Location. The league insists that the team call itself the "Los Angeles Heat." In reality, the club plays in Torrance, practices in Manhattan Beach, has its headquarters in Redondo Beach and would like to play some of its games in Orange County, which has a larger youth market. In fact, some of the owners have said they would like to move the team to South Orange County as early as next season, if attendance and revenues in the South Bay don't improve. League officials are split on such a move.
Exposure. There are nearly 90 radio stations in the Los Angeles market. None wanted to broadcast Heat games live. The Heat was upstaged when cable rights were negotiated last spring. It is a 15-minute drive to the offices of Prime Ticket from West Torrance High, but it is the Emperors in Redlands who can be seen on Prime Ticket. Fracisco said the Heat is considering showing its final four home games on tape delay on a Torrance cable company if it is not too costly.
For the Record
Los Angeles Times Sunday July 15, 1990 South Bay Edition Sports Part C Page 17 Column 2 Zones Desk 1 inches; 30 words Type of Material: Correction
Heat founders--Friday's South Bay sports section reported that Bill Buxton was one of the founders of Los Angeles Heat Inc., when in fact it was Roland Martin. The name of another founder, Mike Hogue, was also omitted.
The Heat has advertised in advance of some of its games in local newspapers, including The Times, but the team's advertising budget is only $30,000. A one-time, quarter-page advertisement in the Times that would run only in the Westside, the South Bay and Long Beach costs about $4,000 without contract discounts. The Heat plays a 10-game schedule, which would require $40,000 for advertising in just one publication.

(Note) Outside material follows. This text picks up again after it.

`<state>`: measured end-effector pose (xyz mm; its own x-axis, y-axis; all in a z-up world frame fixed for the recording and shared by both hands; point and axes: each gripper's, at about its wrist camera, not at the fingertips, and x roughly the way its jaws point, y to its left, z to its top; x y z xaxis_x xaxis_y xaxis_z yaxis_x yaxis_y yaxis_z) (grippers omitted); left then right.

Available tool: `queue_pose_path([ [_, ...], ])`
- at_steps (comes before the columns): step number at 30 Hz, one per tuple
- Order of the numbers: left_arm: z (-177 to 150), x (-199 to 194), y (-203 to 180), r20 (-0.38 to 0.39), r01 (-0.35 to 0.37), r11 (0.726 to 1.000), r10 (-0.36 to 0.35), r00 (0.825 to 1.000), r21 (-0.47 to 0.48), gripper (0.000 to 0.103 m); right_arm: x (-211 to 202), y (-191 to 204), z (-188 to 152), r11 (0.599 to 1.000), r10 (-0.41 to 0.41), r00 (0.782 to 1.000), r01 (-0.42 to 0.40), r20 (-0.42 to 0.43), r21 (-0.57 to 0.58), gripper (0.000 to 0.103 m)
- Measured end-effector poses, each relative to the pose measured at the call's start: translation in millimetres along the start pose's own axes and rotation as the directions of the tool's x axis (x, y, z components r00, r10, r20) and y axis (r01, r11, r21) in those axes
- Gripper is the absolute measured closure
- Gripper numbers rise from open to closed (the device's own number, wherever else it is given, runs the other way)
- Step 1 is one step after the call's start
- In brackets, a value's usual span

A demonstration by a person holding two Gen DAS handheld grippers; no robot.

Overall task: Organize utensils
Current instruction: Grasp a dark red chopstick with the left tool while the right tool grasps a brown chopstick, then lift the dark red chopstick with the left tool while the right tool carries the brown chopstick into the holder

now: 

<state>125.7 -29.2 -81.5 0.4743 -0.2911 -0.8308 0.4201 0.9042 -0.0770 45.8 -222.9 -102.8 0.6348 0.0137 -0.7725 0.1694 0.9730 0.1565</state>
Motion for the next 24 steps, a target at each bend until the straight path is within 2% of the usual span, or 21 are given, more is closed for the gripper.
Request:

Newspapers, at first cool to the Heat, have stepped up coverage during the summer. Both The Times' zoned edition and the South Bay Daily Breeze have sent reporters to cover some games live. The Spanish-language newspaper La Opinion, which has a tremendous soccer following, has also done some stories on the team, but with mixed results. After the Heat dropped its home opener, 1-0, to the Colorado Foxes, La Opinion charged that the Heat couldn't defeat a handicapped team from El Salvador.
\o7 Stadium. \f7 Playing on a high school football field instead of in a stadium also tarnishes the team's professional image. Said APSL secretary Arthur Dixon: "Over the years, the L.A. Heat seemed that they had very steady increases in their attendance. But when they got away (from El Camino), they seemed to lose all their fan support."
The cost of playing at El Camino is prohibitive, Heat officials say.
"I can run an entire season at West High for the cost of one game at El Camino," Fracisco said. The team's season opener at 12,000-seat Murdock Stadium on April 13 drew 500 fans and cost more than $12,000, she said.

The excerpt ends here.